### Instructions to follow
All lines from the one containing "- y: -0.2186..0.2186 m" to the final line of the material should be retyped exactly. Nothing else belongs in the response.

### Available data
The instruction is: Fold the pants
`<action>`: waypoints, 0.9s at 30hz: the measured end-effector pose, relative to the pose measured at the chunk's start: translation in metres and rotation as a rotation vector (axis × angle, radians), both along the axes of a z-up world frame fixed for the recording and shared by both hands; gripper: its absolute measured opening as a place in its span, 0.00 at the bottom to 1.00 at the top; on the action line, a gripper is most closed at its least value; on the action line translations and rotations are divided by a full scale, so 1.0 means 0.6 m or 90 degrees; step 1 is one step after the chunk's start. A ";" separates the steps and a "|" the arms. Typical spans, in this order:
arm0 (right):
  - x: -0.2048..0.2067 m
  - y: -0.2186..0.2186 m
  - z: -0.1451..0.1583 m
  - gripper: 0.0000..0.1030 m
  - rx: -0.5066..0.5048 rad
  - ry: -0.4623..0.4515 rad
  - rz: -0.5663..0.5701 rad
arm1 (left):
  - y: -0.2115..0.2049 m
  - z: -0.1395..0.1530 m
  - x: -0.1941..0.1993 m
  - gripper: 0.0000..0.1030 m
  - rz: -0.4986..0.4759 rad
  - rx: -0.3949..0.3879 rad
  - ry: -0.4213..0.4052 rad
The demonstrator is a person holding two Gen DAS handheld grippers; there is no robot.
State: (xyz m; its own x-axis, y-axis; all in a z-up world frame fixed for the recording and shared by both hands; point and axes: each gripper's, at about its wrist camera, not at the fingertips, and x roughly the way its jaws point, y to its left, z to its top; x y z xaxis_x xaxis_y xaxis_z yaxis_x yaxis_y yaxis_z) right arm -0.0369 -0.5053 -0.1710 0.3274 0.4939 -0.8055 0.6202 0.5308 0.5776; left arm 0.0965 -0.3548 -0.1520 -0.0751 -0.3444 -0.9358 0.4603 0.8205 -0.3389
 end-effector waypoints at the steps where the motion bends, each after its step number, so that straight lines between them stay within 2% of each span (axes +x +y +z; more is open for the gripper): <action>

### Reply
  - y: -0.2186..0.2186 m
  - z: -0.1451..0.1583 m
  - gripper: 0.0000..0.1030 m
  - rx: -0.5066..0.5048 rad
  - ry: -0.4623..0.4515 rad
  - rz: -0.5663..0.5701 rad
arm1 (left):
  - y: -0.2115..0.2049 m
  - z: -0.1395..0.1530 m
  - x: -0.1941..0.1993 m
  - gripper: 0.0000..0.1030 m
  - rz: -0.4986..0.4759 rad
  - rx: -0.3949..0.3879 rad
  - ry: -0.4213..0.4052 rad
The demonstrator is a person holding two Gen DAS handheld grippers; there is no robot.
State: (xyz m; its own x-axis, y-axis; all in a z-up world frame fixed for the recording and shared by both hands; point and axes: each gripper's, at about its wrist camera, not at the fingertips, and x roughly the way its jaws point, y to its left, z to its top; x y z xaxis_x xaxis_y xaxis_z yaxis_x yaxis_y yaxis_z) right arm -0.0369 -0.5053 -0.1710 0.3274 0.4939 -0.8055 0.6202 0.5308 0.5776; left arm 0.0965 -0.3548 -0.1520 -0.0751 -0.3444 -0.9358 0.4603 0.8205 -0.3389
 end-effector waypoints at the steps where the motion bends, each after its step number, so that straight lines between them stay within 2% of each span (axes +x +y +z; more is open for the gripper): <action>

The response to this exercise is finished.